Остроградский внимательно посмотрел на его постаревшее, прежде тонкое, теперь тяжелое, как гиря, лицо и встретил взгляд, испуганный, загнанный, молящий — о чем? По меньшей мере, о том, чтобы Остроградский, которому он, Крупенин, не хотел и боялся помочь, ушел. Не только ушел, а позволил бы забыть о его существовании, — и возможно скорее.
Это было неожиданно. А может быть, и не очень? И Остроградскому вспомнилось, как однажды Крупенин шел по коридору в министерстве — не шел, а врезывался, держа голову немного набок, полный решимости немедленно утвердить свое благополучие в каком-то важном или незначительном деле. Вот тогда-то и строилась в воображении эта квартира, эта карьера.

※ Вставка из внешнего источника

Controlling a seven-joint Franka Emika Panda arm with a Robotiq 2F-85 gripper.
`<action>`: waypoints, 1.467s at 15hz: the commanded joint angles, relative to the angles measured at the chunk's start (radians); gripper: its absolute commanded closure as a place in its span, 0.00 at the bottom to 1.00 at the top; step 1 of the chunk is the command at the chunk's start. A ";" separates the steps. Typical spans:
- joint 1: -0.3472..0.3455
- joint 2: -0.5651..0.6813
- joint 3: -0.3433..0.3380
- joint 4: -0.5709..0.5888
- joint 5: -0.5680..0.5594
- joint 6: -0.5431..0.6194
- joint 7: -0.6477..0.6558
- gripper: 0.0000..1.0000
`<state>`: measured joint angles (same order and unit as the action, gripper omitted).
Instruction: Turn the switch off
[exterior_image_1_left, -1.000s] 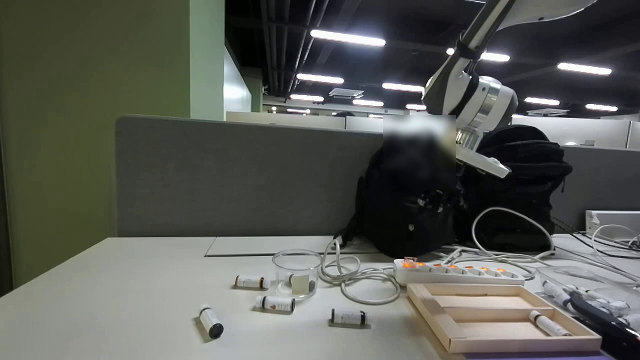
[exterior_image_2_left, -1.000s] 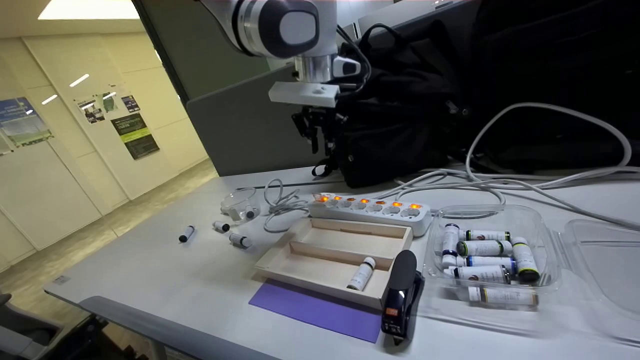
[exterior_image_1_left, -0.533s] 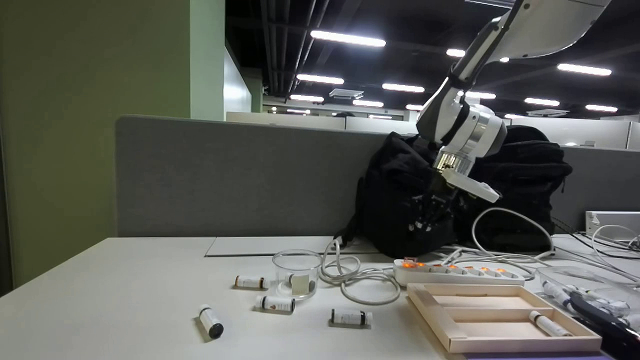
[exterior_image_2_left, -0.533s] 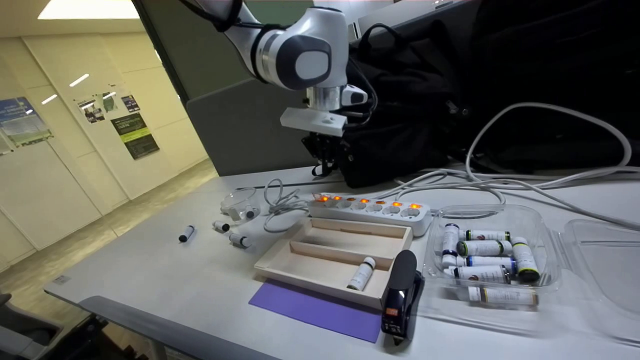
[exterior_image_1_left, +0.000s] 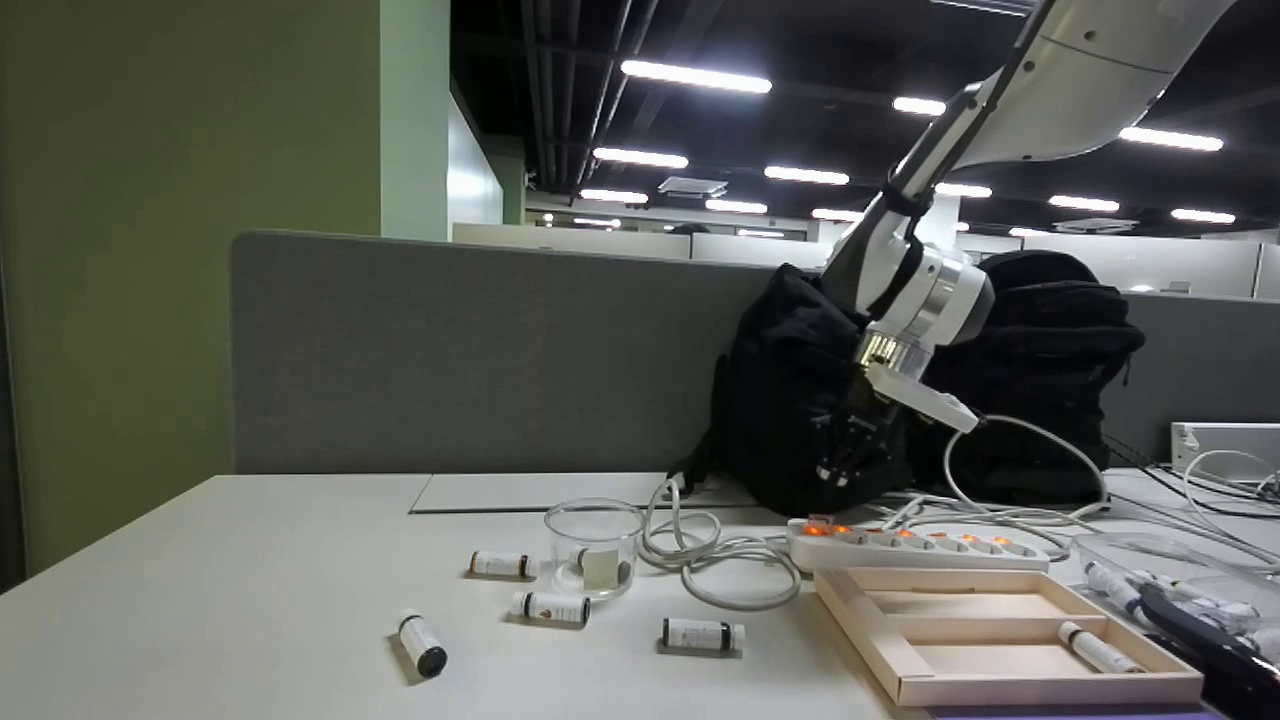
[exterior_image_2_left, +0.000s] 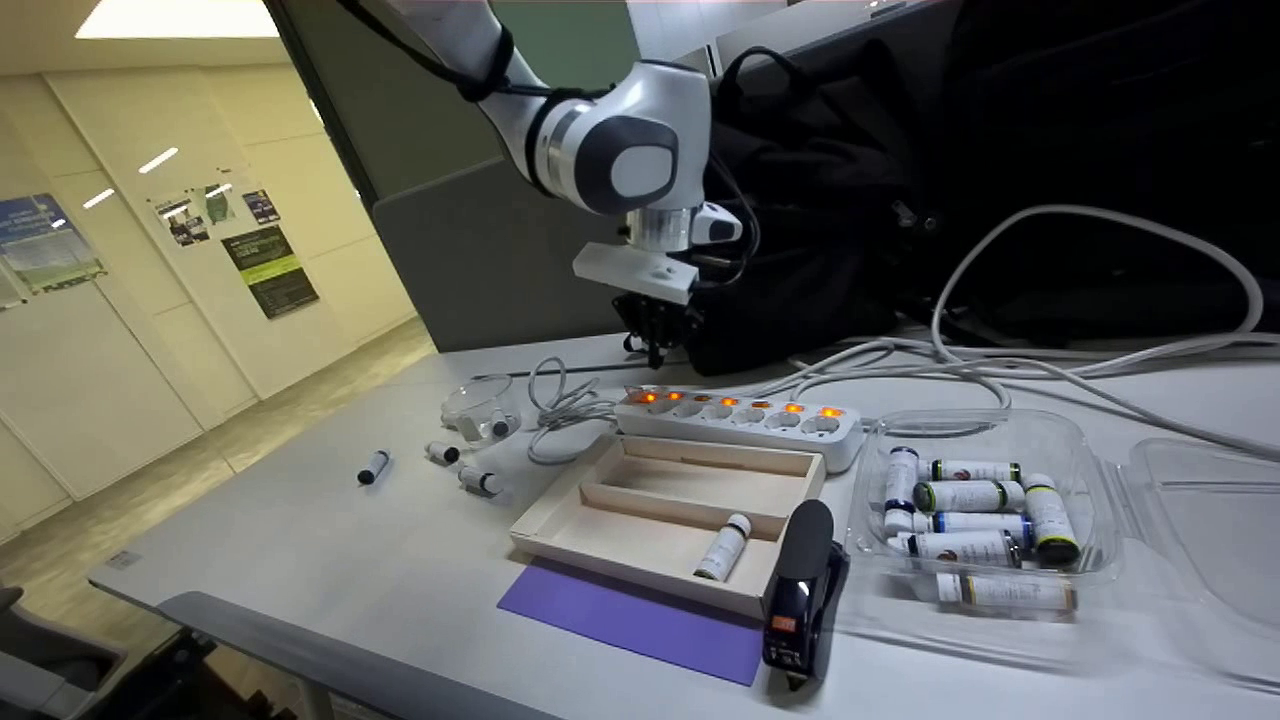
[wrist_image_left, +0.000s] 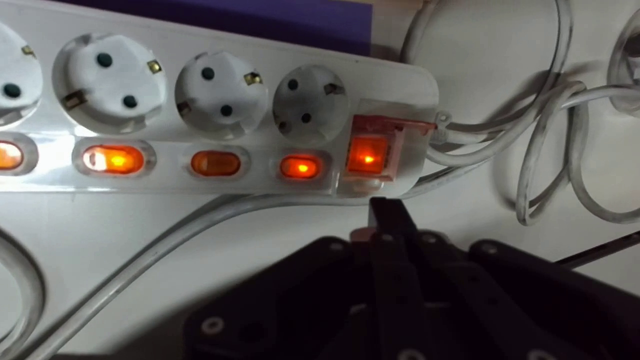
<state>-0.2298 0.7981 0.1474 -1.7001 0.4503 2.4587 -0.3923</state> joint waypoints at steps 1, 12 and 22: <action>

Перемена, происшедшая с Крупениным, была унизительна, и хотя Остроградский испытывал почти физическую боль стыда за него, он все-таки наелся. Ужин был хорош.
Поговорили еще немного — почему-то о медицине. Лариса Александровна лечилась сердоликом. У кого? Она не сказала.
— Анатолий Осипович, вы слышали о сердоликовом лечении? Поразительные результаты!
Крупенин снисходительно усмехнулся.
Надо было уходить — и он ушел, провожаемый его мычанием, на этот раз слегка огорченным, и преувеличенными пожеланиями Ларисы Александровны, которая, по-видимому, рассердилась на мужа.